▸ Task details
Your task is to repeat all of the data exactly while excluding the pictures.

▸ Data below

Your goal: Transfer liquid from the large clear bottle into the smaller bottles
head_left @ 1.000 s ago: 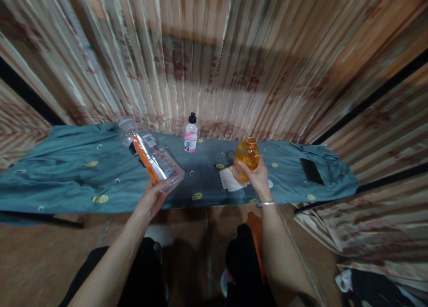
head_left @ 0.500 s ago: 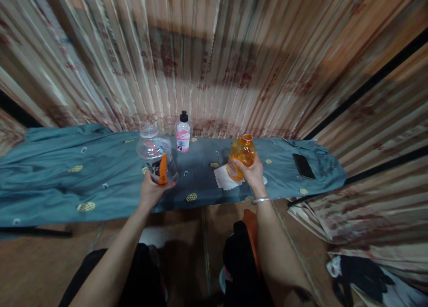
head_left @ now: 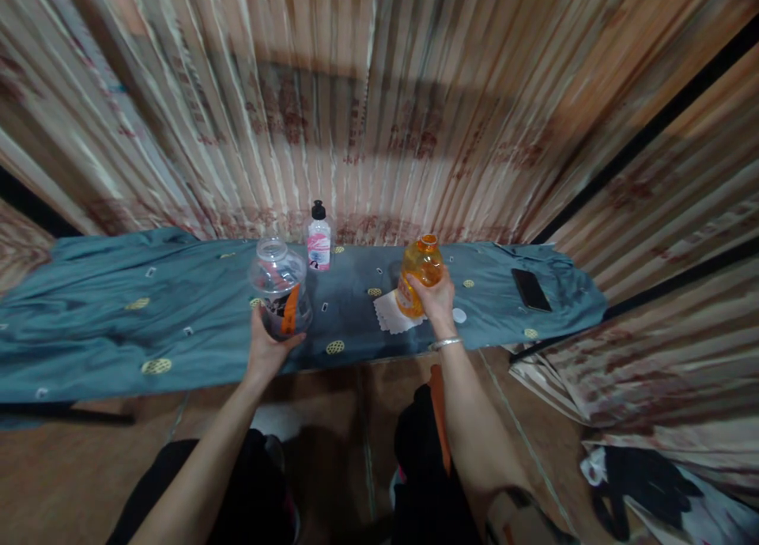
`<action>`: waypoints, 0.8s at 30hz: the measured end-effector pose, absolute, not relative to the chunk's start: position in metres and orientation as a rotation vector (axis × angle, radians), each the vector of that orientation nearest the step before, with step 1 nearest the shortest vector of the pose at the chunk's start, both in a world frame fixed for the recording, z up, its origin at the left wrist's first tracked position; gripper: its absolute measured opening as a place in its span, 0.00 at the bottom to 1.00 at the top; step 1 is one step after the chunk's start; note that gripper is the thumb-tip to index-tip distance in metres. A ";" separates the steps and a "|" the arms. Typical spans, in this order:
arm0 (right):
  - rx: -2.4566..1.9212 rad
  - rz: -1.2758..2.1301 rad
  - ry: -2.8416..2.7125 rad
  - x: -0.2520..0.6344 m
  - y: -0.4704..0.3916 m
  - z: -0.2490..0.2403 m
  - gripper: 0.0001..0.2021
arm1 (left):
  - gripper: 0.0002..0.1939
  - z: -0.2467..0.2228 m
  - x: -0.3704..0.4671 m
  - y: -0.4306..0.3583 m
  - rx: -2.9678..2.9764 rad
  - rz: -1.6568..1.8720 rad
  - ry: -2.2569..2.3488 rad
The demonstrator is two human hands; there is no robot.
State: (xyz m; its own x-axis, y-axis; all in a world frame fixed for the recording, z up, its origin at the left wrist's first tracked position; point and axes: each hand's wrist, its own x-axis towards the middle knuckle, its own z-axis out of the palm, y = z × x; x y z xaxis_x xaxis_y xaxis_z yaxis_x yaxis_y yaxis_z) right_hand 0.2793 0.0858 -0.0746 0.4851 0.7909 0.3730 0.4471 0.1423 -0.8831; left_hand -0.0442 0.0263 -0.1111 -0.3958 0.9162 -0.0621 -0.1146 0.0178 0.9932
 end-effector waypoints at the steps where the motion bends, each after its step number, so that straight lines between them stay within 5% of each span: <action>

▸ Solution for this problem
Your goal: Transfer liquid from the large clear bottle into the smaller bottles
head_left @ 1.000 s ago: 
head_left @ 0.500 s ago: 
head_left @ now: 
`<action>`: waypoints, 0.8s at 30hz: the measured end-effector pose, absolute, not relative to the chunk's start: position in metres and orientation as a rotation vector (axis × angle, radians), each the vector of that orientation nearest the step before, with step 1 nearest the shortest vector of the pose at the chunk's start, both in a world frame fixed for the recording, z up, its origin at the left wrist's first tracked position; gripper: its absolute measured opening as a place in its span, 0.00 at the bottom to 1.00 at the top; step 1 is one step after the chunk's start; note that gripper is the thumb-tip to index-tip distance in metres. A ";" separates the steps and a "|" the arms. Typical spans, in this order:
arm0 (right):
  - rx: -2.4566..1.9212 rad
  - rz: -1.2758..2.1301 rad
  - ry: -2.8416..2.7125 rad
  - x: -0.2520..0.6344 m
  - y: -0.4704..0.3916 m
  - z: -0.2490..0.2403 m
  - gripper: 0.0001..0.2021
arm1 (left):
  - gripper: 0.0002..0.1939
  - z: -0.2467..0.2228 m
  - x: -0.3704..0.4671 m
  - y: -0.4306..0.3583 m
  - rx: -2.9678..2.9764 rad
  - rz: -1.6568..1.8720 rad
  - ry: -2.2569..2.3488 rad
The demonstrator is two human hands; there is no robot.
State: (xyz m; its own x-axis, y-axis; all in a world frame fixed for the recording, z up, its origin at the left wrist's first tracked position; point and axes: each hand's wrist, its own x-axis towards the middle knuckle, its own z-axis out of the palm, y = z × x; x y z xaxis_x xaxis_y xaxis_z yaxis_x yaxis_y yaxis_z) right_hand 0.2793 0.0858 -0.0746 0.4851 0.7909 0.3730 0.4471 0.1423 -0.8831; left_hand -0.0442 0.0263 -0.1111 -0.3958 0.9162 -0.0621 -0.1146 0.0178 0.9932
 end-effector waypoints at the steps where the motion bends, each after its step number, so that straight lines between them stay within 5% of each span: <action>

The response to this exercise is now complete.